[Aim of the task] Go to the line containing "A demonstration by" below; retype it and all following lines exactly, and leave out the pictures.

+++++

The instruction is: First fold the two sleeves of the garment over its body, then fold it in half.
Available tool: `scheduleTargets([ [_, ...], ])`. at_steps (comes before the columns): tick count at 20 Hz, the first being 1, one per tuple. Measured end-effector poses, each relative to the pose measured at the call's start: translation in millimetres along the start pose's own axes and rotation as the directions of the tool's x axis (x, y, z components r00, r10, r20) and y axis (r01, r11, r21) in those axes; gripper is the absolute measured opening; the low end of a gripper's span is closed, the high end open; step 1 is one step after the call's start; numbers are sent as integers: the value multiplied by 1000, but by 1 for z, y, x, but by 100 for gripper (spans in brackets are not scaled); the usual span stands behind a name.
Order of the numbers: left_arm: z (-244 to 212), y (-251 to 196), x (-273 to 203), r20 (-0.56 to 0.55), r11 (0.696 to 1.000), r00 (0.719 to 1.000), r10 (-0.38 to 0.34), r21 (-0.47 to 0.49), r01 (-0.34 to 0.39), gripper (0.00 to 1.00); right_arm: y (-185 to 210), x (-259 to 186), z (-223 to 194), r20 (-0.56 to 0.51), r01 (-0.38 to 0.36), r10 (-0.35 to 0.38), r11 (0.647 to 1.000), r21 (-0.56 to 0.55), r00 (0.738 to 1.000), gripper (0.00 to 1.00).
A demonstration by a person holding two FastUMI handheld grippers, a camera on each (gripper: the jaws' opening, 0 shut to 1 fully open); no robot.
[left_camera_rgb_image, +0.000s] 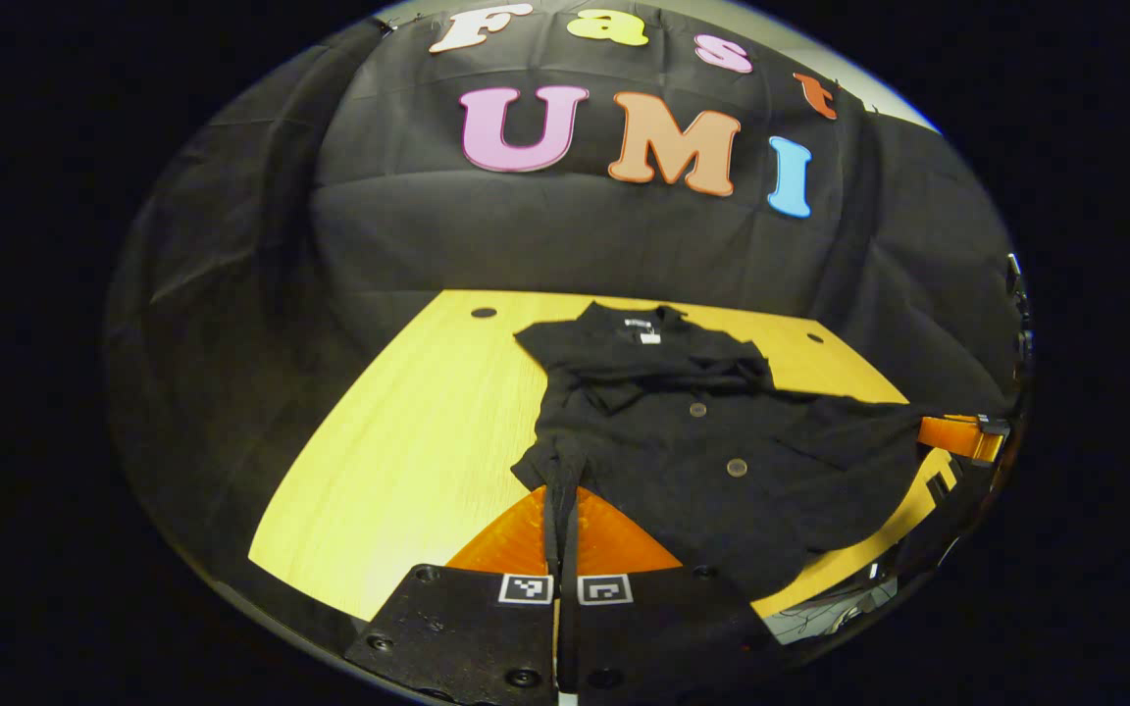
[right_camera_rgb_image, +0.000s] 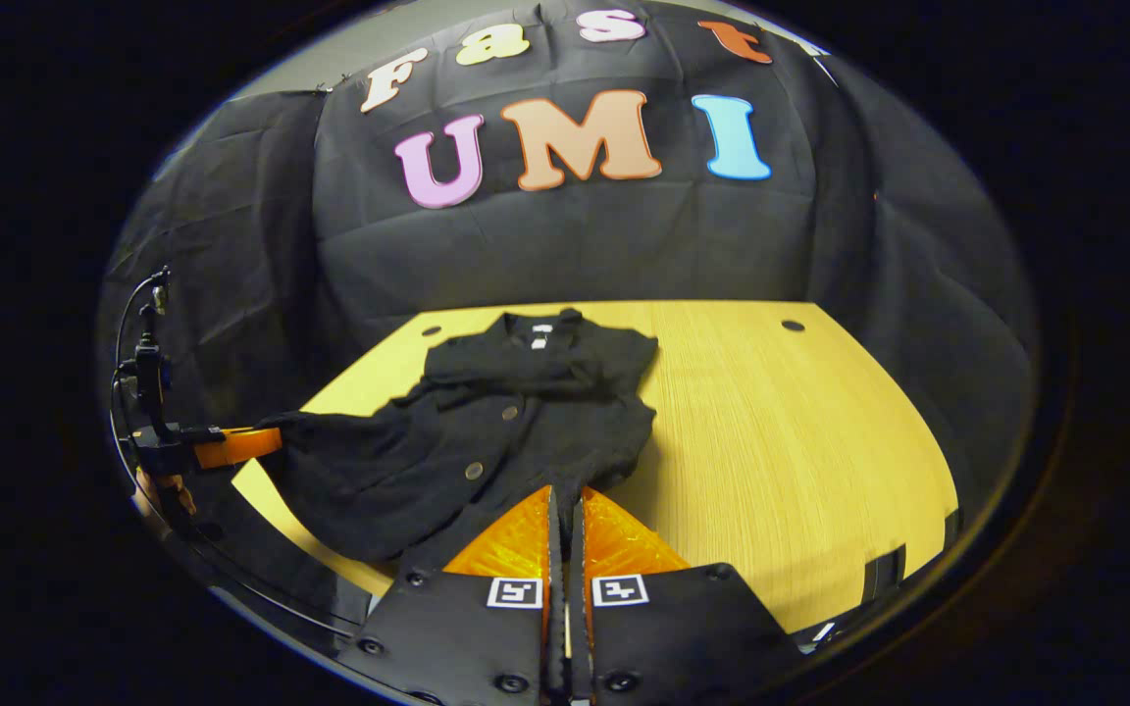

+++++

[Answer to this task]
A demonstration by a person holding two FastUMI handheld grippers, a camera on each (gripper: the jaws' opening, 0 shut to 1 fully open); no robot.
[left_camera_rgb_image, +0.000s] 
[right_camera_rgb_image, +0.000s] 

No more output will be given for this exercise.